# [What to work on]
Begin at the line containing "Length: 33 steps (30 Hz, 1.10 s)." and copy each line exactly through the end of the records, leaving out what comes before.

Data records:
**********

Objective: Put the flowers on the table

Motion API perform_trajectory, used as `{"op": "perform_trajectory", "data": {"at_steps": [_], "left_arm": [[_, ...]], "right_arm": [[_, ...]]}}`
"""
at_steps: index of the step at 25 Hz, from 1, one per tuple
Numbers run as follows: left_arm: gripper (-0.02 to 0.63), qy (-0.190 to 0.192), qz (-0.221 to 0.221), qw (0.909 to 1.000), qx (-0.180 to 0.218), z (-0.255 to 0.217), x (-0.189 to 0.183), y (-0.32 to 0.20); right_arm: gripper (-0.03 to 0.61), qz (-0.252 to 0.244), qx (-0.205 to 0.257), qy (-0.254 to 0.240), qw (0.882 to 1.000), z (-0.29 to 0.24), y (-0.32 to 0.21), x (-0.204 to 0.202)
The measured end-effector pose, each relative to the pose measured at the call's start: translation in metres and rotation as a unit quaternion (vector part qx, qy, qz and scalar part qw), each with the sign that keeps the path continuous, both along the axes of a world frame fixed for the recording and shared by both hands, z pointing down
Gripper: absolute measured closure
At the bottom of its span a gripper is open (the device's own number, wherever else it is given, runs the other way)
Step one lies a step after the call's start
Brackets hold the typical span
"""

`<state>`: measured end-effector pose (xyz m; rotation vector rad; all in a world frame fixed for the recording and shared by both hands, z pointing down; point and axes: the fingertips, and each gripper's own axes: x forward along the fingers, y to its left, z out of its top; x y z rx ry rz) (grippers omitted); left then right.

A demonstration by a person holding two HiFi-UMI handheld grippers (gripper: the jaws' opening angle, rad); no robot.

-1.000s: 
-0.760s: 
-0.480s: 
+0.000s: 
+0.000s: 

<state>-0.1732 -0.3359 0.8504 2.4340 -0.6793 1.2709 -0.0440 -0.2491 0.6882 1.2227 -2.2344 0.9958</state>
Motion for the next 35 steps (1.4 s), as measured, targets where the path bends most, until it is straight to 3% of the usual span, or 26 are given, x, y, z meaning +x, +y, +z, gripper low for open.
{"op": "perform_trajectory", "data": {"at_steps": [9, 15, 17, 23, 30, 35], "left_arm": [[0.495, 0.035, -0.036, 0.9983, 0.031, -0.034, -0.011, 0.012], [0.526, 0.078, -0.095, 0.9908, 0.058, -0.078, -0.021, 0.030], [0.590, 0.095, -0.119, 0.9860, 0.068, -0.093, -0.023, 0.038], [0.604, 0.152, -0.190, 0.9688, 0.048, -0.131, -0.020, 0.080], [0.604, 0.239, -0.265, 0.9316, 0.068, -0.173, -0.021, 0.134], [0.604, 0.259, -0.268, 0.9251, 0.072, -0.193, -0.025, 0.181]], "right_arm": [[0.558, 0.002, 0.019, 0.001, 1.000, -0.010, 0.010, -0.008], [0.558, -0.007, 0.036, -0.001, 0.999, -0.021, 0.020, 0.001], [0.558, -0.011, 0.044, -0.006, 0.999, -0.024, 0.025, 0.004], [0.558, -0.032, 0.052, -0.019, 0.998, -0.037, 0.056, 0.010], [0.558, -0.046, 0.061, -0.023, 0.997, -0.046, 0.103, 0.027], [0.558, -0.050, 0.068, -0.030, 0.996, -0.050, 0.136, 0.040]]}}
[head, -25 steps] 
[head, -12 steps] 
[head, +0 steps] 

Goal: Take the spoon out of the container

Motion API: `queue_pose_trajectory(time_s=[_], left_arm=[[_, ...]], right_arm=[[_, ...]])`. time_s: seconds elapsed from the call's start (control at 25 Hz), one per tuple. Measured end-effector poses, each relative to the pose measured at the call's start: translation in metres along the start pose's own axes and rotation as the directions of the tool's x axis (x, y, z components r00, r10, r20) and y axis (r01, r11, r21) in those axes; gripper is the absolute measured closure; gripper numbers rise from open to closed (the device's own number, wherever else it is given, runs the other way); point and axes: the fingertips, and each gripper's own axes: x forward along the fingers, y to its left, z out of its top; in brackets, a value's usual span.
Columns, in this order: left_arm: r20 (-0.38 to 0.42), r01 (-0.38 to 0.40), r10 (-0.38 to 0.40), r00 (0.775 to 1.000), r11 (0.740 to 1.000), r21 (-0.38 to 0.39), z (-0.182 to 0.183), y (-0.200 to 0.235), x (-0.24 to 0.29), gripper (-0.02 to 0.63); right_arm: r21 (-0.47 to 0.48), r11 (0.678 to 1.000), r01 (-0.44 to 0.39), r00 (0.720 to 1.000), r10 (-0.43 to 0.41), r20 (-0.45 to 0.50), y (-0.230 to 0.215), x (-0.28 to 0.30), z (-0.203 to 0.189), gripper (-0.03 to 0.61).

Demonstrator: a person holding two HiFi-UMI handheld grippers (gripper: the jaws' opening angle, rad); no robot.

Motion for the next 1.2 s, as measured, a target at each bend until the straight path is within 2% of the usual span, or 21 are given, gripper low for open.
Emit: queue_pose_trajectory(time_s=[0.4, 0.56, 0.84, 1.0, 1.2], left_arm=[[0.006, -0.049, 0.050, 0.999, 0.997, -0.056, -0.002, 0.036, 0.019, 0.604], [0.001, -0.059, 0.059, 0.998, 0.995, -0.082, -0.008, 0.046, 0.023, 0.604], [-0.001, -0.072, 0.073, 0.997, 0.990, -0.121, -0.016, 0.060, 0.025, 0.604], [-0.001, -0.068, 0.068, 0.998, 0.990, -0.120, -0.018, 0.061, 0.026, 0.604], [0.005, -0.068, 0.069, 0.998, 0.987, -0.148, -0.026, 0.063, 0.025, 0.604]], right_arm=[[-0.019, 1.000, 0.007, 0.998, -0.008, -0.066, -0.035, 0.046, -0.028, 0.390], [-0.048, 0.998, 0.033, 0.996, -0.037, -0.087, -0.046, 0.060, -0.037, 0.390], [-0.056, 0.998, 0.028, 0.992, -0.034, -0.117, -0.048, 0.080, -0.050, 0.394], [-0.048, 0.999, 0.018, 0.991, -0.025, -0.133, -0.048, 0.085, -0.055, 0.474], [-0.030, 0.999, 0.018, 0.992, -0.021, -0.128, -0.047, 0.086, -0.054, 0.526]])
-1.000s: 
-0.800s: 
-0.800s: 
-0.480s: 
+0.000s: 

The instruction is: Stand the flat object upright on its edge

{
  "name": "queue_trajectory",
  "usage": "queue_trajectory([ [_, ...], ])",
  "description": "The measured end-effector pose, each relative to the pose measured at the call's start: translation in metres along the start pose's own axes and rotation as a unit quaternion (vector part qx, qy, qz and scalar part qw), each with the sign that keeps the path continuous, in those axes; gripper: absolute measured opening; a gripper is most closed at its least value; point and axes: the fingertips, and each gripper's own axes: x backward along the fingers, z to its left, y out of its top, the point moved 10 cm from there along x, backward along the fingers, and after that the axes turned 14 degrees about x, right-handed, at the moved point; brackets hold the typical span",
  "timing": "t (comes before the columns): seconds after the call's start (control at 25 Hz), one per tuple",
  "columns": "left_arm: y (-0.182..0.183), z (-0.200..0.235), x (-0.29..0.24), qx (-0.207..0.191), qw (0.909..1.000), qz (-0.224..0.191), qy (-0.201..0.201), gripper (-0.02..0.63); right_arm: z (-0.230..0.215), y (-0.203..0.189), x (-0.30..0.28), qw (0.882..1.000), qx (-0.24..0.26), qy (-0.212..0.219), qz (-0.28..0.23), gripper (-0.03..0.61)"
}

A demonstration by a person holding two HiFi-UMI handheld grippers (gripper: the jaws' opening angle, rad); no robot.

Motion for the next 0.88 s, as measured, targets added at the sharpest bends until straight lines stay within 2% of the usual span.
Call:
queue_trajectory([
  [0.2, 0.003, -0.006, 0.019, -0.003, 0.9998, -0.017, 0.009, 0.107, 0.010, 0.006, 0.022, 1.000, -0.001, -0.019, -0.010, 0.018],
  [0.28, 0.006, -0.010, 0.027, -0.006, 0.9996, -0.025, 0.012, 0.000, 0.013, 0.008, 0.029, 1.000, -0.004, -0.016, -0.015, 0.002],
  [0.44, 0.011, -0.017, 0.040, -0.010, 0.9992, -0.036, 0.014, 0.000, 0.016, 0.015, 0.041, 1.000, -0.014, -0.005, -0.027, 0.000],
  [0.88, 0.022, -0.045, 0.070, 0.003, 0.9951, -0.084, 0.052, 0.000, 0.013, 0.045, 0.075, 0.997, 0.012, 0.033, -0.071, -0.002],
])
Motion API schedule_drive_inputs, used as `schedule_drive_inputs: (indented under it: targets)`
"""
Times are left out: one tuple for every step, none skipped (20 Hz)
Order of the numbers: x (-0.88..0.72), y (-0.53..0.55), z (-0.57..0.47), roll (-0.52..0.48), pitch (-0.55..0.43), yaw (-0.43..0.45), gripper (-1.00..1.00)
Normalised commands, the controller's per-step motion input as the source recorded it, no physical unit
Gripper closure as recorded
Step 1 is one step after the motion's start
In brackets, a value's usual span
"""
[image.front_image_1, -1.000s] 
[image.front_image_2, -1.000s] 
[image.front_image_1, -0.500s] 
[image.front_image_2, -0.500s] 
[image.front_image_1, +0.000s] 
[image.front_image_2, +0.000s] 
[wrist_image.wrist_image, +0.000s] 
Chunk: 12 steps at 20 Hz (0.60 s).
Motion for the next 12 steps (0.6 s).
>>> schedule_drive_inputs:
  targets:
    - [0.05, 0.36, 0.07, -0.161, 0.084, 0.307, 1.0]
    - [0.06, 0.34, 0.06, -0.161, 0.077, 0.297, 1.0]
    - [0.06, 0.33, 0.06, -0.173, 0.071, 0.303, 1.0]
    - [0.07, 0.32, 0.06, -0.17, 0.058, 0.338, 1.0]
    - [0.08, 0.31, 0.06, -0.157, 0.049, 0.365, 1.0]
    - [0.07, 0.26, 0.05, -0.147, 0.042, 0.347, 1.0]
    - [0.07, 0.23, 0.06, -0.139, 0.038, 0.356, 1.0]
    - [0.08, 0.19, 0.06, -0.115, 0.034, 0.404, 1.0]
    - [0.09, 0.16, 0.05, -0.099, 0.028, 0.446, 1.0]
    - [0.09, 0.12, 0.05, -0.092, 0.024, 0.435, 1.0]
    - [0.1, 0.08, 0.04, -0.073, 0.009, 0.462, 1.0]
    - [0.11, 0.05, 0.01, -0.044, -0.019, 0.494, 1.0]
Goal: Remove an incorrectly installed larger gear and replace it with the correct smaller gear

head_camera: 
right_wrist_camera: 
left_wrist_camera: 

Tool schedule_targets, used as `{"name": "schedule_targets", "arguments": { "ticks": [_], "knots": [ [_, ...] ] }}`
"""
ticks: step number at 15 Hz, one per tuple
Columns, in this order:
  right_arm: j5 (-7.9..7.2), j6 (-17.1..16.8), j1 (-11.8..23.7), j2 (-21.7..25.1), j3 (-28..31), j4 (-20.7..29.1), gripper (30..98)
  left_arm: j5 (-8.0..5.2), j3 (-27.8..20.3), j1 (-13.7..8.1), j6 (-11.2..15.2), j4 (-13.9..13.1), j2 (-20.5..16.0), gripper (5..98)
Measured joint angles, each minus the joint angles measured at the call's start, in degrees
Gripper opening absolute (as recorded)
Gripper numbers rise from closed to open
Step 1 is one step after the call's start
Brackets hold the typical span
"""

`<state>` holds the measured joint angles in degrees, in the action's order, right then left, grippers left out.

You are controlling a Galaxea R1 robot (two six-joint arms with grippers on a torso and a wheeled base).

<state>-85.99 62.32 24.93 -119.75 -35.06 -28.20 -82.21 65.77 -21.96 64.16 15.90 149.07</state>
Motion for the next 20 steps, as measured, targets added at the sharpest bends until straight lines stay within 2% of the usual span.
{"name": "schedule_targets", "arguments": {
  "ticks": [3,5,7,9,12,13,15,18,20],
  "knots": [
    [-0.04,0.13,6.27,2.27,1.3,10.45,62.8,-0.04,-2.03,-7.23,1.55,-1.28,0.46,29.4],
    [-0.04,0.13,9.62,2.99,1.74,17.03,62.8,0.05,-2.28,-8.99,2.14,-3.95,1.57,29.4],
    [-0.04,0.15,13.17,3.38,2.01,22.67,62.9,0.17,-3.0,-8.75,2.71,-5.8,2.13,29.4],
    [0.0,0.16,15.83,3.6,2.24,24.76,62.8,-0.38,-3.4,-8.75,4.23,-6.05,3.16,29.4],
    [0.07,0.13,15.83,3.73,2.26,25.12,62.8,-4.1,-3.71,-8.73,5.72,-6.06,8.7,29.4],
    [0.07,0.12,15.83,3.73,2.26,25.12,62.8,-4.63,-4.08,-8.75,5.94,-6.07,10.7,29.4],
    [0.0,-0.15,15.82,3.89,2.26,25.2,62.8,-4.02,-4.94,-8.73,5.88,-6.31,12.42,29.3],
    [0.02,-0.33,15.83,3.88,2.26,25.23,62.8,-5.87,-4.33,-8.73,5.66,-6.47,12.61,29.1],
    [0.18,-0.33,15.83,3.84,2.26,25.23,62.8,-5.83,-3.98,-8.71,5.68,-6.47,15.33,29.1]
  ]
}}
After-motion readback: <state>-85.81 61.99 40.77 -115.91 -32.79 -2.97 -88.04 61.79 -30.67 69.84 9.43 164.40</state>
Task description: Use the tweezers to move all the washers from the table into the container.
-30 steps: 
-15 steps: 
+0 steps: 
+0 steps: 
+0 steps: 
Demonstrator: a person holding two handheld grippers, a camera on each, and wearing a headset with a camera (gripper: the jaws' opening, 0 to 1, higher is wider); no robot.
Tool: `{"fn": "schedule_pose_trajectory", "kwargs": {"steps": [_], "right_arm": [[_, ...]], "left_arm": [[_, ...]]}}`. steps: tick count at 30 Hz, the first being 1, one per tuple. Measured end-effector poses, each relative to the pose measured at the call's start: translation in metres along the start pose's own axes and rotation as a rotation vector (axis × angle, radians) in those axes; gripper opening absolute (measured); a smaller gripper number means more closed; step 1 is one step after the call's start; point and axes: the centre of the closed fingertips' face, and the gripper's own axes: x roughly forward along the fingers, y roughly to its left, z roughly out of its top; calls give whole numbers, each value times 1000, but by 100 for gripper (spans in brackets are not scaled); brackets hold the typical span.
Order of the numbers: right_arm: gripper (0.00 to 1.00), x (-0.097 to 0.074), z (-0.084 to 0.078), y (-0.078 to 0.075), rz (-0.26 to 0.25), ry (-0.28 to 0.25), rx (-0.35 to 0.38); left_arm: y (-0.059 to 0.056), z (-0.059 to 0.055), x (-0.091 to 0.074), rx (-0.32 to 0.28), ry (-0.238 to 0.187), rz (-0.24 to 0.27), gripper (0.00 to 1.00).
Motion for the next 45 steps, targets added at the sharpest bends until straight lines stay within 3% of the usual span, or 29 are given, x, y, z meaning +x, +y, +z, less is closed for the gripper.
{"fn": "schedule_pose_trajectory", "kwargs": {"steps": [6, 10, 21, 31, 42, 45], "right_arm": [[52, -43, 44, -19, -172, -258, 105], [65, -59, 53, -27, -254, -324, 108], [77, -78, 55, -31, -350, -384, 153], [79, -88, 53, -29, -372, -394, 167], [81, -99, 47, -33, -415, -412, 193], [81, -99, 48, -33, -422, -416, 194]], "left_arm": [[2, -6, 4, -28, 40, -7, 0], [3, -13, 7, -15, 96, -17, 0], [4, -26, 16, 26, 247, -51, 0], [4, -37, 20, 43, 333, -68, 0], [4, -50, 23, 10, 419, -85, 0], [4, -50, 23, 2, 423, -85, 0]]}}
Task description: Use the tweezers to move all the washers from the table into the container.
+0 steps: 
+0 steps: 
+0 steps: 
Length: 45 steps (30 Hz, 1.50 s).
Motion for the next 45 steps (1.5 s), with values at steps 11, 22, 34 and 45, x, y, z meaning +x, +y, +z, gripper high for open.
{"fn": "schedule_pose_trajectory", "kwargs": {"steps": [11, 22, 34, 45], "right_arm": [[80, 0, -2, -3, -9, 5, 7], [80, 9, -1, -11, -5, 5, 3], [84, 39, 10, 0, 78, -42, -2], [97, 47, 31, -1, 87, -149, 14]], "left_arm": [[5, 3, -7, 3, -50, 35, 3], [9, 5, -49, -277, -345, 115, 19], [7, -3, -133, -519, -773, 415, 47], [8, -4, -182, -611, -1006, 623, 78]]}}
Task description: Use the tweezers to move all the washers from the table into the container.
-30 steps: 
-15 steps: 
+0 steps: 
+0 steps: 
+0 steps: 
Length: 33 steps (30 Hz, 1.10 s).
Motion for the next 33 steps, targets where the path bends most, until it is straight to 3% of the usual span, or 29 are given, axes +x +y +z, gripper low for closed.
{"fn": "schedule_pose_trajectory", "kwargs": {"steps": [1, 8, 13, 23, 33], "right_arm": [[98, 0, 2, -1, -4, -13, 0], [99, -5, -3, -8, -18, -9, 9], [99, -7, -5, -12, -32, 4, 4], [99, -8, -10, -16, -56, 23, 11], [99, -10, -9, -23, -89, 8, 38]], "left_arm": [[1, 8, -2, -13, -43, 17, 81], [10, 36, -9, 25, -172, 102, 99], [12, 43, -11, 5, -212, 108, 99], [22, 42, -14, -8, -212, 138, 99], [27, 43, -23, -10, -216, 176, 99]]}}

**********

# [Answer section]
Length: 33 steps (30 Hz, 1.10 s).
Motion for the next 33 steps, targets where the path bends most, until it is straight to 3% of the usual span, or 29 are given, axes +x +y +z, gripper low for closed.
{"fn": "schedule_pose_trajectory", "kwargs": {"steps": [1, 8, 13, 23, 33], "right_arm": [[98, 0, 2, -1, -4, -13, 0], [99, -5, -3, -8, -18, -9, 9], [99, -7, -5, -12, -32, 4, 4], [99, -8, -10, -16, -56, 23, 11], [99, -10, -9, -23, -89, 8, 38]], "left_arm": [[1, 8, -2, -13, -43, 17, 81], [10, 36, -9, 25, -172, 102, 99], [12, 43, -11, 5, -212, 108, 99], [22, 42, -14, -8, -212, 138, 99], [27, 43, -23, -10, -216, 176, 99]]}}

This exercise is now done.